Closed weixliu closed 7 years ago
Should I split data to six different part and use dump_binary generating six different file, then put them into different machine? Or I just put same data to different machine?
See the issue down!
yes, I see the same error [Invalid topic assignment 148893078 from word proposal], but I just want to know how to set data in distribute mode. If you know sth, I wish you can give some info.
split libsvm data into blocks and use dump_binary to make block.0 , vocab.0 , vocab.0.txt using each block, then copy them to each node. Please see #38 for More information .
thanks for the information, it's very useful. I have to split data to different machines first.
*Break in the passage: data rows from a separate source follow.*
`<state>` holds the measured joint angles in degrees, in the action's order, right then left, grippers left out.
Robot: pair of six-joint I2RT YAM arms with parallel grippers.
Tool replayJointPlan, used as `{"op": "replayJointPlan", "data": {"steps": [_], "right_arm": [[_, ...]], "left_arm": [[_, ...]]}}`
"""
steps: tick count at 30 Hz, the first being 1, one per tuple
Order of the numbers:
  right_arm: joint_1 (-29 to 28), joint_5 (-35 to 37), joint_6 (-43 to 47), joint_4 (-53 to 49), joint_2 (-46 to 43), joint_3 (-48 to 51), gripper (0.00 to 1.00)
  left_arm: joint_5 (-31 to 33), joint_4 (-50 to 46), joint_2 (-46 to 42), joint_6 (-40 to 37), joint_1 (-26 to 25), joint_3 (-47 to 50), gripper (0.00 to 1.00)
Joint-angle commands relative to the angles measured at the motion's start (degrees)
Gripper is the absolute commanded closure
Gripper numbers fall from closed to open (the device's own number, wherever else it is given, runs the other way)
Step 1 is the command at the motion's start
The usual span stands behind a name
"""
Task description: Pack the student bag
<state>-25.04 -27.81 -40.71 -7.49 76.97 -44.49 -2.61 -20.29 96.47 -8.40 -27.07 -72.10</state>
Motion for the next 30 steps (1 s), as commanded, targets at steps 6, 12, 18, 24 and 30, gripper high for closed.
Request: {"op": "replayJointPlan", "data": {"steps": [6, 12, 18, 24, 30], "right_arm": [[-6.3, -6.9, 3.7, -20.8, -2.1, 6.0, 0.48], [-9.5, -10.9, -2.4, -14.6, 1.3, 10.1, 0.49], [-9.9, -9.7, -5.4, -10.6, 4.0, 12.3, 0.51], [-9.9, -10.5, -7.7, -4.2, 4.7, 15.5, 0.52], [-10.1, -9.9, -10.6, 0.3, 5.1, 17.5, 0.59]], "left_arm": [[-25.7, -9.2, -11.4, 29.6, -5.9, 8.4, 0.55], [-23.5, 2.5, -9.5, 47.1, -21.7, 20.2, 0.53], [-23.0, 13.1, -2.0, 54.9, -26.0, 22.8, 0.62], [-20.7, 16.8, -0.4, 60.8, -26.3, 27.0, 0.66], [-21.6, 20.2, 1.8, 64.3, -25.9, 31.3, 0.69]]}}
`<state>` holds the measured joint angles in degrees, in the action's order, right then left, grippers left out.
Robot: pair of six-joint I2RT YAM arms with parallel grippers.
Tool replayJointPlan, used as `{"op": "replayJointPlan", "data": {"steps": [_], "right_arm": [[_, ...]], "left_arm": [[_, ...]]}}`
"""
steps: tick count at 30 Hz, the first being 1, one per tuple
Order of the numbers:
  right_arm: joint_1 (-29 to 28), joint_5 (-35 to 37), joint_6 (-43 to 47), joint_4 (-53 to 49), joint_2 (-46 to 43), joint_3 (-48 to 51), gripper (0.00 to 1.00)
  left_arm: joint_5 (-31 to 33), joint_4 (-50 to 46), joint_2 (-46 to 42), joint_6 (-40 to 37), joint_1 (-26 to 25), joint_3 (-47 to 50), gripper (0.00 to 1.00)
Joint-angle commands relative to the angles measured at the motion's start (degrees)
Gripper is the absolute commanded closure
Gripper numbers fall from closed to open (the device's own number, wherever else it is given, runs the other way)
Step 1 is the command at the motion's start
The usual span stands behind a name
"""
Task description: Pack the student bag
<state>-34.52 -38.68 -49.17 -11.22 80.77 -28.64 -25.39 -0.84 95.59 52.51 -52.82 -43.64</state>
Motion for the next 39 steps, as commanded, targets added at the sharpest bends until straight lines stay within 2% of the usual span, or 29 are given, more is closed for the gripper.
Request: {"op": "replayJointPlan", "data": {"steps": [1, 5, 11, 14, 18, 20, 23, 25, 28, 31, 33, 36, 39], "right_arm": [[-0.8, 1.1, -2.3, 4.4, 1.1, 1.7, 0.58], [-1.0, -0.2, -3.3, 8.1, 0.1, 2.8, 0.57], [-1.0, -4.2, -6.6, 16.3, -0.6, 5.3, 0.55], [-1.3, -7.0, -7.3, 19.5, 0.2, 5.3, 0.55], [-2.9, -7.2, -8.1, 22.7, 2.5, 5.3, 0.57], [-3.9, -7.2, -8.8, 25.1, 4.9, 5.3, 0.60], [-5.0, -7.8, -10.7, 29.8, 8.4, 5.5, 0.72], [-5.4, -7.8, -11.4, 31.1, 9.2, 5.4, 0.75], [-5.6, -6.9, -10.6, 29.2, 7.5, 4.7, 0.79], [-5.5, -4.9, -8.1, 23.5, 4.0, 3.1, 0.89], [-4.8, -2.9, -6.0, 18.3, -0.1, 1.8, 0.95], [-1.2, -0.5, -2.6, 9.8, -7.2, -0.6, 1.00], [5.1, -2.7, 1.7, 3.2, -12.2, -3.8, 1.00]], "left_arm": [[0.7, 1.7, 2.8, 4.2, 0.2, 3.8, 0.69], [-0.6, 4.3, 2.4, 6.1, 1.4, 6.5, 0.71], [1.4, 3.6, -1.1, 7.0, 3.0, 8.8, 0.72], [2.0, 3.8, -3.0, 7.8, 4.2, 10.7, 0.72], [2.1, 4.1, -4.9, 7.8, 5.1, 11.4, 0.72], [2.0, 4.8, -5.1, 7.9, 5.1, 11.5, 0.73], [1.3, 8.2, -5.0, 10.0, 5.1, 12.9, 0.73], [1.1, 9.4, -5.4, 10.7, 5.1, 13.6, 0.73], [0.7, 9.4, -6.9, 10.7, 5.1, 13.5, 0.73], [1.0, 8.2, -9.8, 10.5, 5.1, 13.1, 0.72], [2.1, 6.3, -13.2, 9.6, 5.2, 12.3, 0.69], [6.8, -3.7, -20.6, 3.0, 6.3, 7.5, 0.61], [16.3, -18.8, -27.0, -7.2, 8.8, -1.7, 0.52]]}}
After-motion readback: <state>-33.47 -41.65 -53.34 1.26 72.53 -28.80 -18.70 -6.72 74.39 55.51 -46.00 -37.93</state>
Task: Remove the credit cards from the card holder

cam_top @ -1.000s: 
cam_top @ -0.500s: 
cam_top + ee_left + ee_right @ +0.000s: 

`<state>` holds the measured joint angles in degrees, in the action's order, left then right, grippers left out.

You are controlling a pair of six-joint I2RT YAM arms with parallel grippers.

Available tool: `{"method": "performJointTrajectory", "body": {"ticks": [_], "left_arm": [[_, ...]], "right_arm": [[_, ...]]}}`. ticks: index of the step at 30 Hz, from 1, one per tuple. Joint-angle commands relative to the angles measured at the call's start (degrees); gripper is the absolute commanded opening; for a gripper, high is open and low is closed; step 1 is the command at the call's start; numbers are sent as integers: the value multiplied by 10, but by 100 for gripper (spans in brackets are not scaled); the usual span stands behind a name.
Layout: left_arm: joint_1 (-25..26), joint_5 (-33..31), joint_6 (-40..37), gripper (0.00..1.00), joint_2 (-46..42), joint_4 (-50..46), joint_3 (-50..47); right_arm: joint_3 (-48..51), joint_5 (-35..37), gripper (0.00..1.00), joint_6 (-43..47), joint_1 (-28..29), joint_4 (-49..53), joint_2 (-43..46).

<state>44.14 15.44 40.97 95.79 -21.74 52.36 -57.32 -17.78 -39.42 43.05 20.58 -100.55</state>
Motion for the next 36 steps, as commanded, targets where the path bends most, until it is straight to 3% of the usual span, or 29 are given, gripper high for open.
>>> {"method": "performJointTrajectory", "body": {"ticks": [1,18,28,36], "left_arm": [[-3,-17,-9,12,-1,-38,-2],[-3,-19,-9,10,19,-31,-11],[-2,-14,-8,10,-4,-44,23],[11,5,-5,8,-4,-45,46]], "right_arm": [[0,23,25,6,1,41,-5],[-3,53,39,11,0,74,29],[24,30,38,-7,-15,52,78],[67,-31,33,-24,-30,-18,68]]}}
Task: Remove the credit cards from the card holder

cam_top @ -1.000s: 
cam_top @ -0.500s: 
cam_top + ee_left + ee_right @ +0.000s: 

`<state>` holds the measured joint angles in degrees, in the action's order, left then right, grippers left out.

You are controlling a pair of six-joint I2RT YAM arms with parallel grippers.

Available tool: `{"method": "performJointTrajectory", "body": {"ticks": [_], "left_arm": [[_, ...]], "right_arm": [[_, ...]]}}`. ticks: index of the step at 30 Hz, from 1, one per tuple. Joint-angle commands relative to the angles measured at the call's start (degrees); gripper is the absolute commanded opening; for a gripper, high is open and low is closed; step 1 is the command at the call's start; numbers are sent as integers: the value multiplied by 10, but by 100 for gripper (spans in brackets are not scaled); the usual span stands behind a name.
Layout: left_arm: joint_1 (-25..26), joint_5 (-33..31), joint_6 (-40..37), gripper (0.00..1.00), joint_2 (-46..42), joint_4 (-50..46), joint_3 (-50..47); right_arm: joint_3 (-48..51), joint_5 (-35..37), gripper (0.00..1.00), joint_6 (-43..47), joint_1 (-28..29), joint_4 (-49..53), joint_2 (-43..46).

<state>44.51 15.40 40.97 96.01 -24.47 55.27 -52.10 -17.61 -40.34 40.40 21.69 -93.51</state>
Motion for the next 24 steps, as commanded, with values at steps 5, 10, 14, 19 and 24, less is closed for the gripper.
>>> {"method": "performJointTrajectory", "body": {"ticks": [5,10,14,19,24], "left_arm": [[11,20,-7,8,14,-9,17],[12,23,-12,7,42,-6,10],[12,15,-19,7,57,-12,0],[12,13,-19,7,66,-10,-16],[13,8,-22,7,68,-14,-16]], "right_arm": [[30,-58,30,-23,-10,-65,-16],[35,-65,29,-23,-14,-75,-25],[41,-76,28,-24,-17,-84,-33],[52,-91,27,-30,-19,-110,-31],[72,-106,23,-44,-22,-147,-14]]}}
I just using LightLDA example in distribute mode, then command is below:
mpiexec -machinefile $root/machine.list $bin/lightlda -num_vocabs 111400 -num_topics 1000 -num_iterations 100 -alpha 0.1 -beta 0.01 -mh_steps 2 -num_servers 6 -num_local_workers 1 -num_blocks 1 -max_num_document 300000 -input_dir $dir -data_capacity 800
I add -machinefile params, -num_servers params, all the other params are same with nytimes.sh. When I exec the comman I got below log(error) and I don't know why.I just copy the same data to 6 machines at same position;but nytimes.sh can be exec in single machine, so I want to know how to use LightLDA in distribute mode? thanks~